Over 20 years since the original Chicken Run clucked up a fuss on the stop motion scene, its long-awaited sequel – in production for three years – highlights the magic of this time-consuming filmmaking technique.  

Some feature films shoot for three months. Charles Copping’s most recent project, Chicken Run: Dawn of the Nugget, was in production for a little over three years. That’s just one of the reasons that stop motion is a demanding discipline, but Copping’s experience includes enough of the greats – including perhaps the greatest stop motion feature – that it’s hard to imagine anyone more qualified. 
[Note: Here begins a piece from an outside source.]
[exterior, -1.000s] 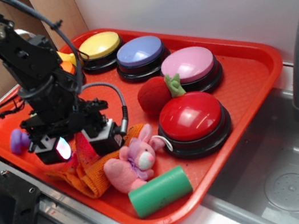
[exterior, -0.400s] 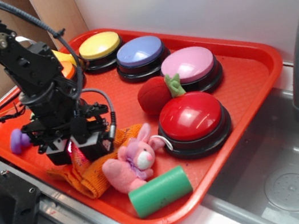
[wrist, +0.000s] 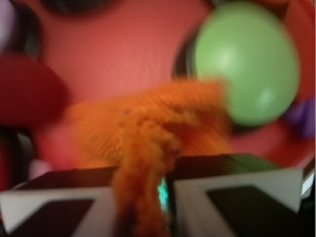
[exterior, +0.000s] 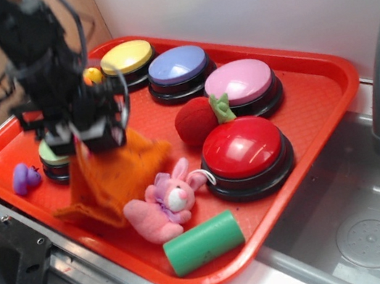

“It’s going to be thirty years ago in the spring that I came into Aardman to work on A Close Shave,” Copping remembers, “and I’ve been on pretty much every major Aardman stop frame production since then. Chicken Run was quite a big stepping stone for me. It was the first stop frame feature film and in many ways it’s still the benchmark – the highest grossing stop frame animated film of all time! I was a camera assistant on the second unit, and from 1999 onward I’ve been lighting. I was director of photography on the very first episode of Shaun the Sheep – there’s 130 episodes on that, and feature films.” 

The film was captured on converted Nikon primes (Credit: Netflix) 

Copping’s involvement in Dawn of the Nugget began as 2019’s A Shaun the Sheep Movie: Farmageddon was wrapping. “Sam Fell (director) was in the building getting ready. I spoke with him and found we were very much on the same page about how it could be – to do justice to the original but also take it forward creatively.”  

With every frame such a huge investment of time, planning was key – and not just from an animation point of view, as Copping goes on. “I was keen to get a very comprehensive set of colour script images together. For every establishing shot in every scene of importance there was an image to refer to. All those decisions which were made months before we started shooting flowed through from the original colour script.” 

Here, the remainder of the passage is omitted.